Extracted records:
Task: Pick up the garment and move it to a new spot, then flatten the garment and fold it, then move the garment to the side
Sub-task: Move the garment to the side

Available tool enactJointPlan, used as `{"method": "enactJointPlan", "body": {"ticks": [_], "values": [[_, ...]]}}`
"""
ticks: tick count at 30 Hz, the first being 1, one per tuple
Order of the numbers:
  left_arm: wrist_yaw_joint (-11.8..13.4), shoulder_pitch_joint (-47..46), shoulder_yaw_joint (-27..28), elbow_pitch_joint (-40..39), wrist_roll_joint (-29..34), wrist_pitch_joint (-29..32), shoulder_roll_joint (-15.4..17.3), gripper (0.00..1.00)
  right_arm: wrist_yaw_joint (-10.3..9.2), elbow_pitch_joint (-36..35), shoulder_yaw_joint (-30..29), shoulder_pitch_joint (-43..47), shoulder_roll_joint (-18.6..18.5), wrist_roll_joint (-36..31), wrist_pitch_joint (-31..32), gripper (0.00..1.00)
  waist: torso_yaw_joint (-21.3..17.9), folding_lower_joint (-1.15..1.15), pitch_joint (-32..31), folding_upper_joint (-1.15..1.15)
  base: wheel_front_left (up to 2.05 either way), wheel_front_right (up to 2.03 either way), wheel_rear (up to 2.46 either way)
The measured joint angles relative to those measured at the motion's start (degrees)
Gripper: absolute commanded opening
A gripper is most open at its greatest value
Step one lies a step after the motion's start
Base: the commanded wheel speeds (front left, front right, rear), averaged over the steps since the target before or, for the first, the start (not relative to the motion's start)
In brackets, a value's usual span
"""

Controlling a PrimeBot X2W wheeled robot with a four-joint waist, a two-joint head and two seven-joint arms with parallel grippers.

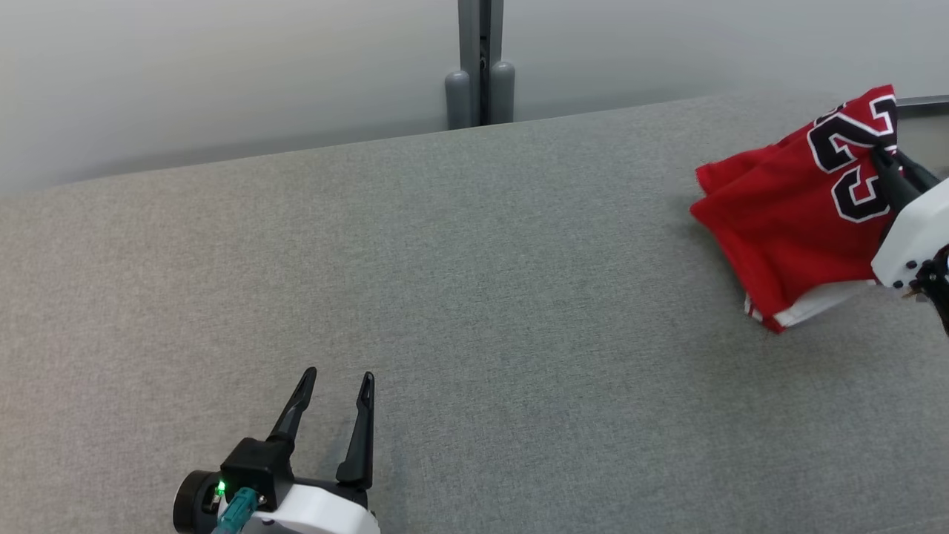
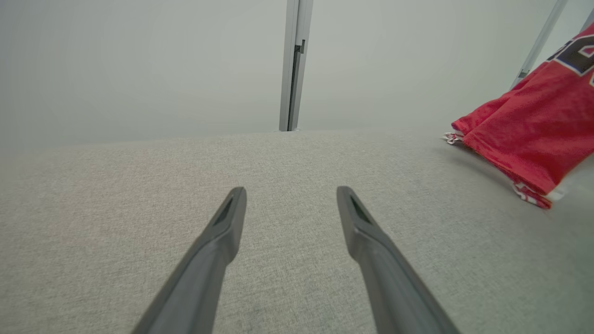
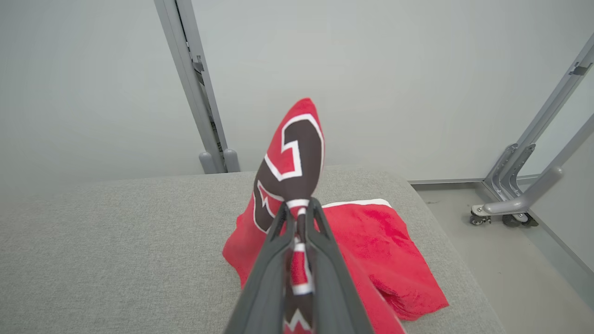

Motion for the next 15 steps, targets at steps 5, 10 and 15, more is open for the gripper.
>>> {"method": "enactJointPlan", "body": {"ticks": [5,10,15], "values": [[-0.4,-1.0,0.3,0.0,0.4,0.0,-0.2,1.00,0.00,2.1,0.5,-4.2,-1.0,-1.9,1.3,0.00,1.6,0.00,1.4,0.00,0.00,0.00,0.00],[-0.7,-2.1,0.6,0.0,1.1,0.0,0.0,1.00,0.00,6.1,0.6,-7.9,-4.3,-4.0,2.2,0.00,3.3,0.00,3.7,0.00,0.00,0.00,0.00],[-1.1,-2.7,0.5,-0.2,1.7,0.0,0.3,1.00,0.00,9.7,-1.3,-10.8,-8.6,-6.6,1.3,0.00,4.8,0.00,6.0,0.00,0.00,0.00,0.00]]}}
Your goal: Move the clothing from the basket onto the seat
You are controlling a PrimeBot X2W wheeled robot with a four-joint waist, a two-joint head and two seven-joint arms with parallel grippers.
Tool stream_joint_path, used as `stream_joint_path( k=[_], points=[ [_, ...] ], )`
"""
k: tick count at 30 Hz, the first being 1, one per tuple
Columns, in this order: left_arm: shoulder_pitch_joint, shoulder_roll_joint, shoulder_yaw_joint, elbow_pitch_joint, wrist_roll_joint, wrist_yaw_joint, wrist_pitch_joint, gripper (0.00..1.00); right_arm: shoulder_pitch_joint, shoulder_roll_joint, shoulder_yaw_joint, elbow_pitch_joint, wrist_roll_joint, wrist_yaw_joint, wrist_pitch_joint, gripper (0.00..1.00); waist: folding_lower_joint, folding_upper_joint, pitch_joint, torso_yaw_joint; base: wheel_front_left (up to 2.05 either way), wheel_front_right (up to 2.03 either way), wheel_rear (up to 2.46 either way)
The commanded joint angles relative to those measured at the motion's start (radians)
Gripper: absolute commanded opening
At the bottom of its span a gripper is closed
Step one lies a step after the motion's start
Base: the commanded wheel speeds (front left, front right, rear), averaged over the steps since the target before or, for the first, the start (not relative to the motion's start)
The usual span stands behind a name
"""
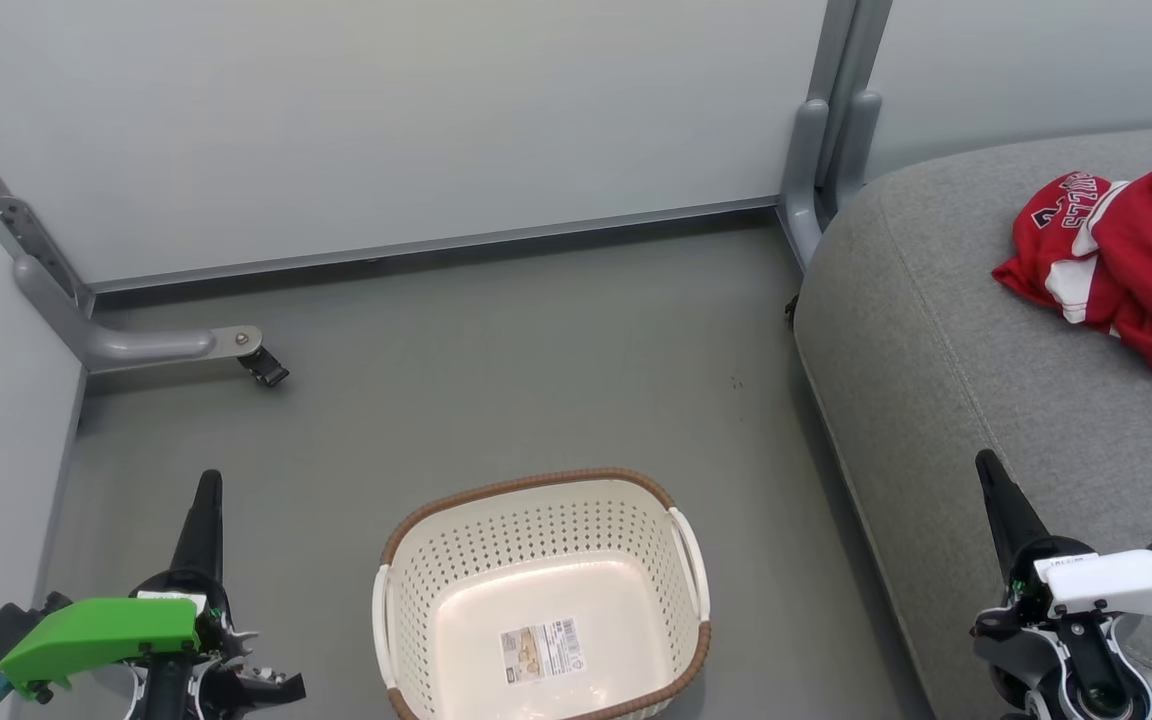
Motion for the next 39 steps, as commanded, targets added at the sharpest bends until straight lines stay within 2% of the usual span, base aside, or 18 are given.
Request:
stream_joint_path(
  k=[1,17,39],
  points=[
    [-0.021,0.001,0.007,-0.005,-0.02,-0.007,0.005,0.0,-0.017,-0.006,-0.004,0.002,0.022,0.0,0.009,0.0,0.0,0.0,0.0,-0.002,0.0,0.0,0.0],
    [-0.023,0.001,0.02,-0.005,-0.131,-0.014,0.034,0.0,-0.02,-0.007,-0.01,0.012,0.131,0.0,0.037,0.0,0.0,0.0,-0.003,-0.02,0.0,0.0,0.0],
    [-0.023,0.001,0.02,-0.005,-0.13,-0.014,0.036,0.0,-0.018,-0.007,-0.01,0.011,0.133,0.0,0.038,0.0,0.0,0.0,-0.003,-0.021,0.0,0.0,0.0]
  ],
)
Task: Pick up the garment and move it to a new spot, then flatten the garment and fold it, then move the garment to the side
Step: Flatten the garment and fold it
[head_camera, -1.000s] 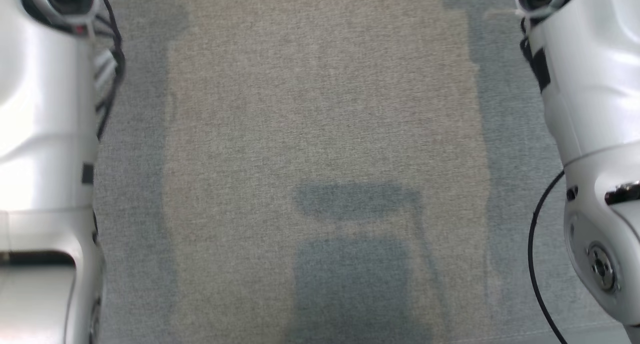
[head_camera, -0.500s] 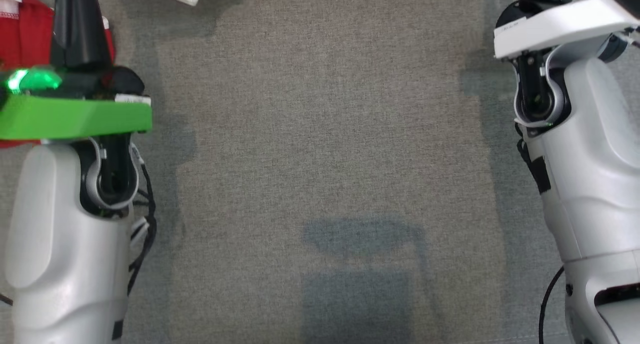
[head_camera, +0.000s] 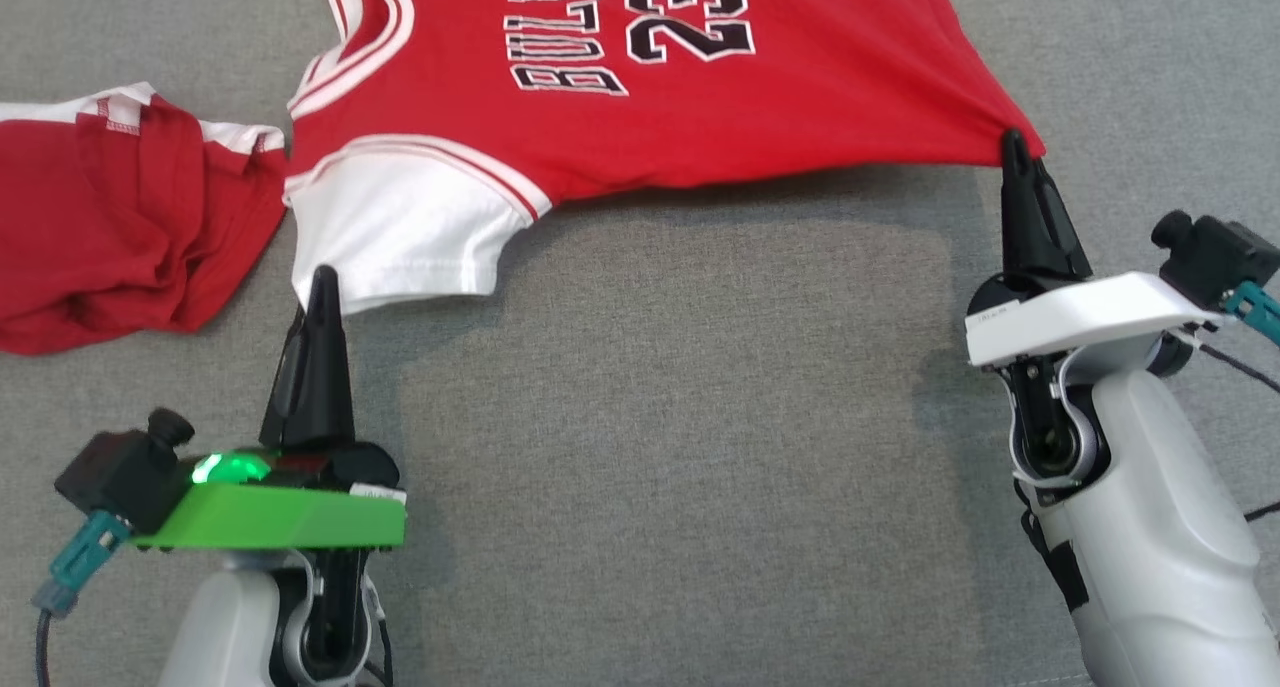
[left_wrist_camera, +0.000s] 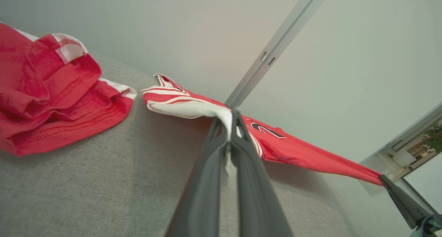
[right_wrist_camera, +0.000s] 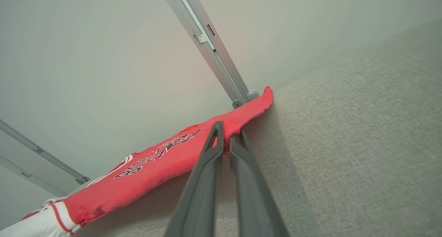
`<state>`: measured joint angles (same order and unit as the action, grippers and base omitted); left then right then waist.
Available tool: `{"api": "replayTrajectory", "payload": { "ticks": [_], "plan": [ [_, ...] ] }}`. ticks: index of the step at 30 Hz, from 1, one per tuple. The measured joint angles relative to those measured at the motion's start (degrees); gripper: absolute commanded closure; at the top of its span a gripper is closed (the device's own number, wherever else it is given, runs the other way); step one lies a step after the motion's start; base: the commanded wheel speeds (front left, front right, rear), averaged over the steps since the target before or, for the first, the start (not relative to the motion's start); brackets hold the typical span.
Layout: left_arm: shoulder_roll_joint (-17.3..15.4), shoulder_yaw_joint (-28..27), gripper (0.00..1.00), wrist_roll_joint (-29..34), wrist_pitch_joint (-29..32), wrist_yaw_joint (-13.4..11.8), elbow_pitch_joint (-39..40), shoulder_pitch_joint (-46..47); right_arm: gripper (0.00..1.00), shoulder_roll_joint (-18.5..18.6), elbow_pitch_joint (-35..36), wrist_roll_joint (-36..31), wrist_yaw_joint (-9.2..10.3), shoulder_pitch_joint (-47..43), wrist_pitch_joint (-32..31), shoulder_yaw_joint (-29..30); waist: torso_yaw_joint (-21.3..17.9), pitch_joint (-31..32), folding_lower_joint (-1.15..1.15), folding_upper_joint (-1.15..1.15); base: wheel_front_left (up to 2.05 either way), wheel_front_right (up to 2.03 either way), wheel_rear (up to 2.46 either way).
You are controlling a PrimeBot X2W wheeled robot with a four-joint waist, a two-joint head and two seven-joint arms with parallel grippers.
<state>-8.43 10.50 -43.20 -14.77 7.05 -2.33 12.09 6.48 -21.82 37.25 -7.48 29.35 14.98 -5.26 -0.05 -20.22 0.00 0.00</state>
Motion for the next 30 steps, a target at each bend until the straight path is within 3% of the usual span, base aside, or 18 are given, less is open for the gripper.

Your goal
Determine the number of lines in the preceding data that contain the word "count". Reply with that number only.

Completed task
2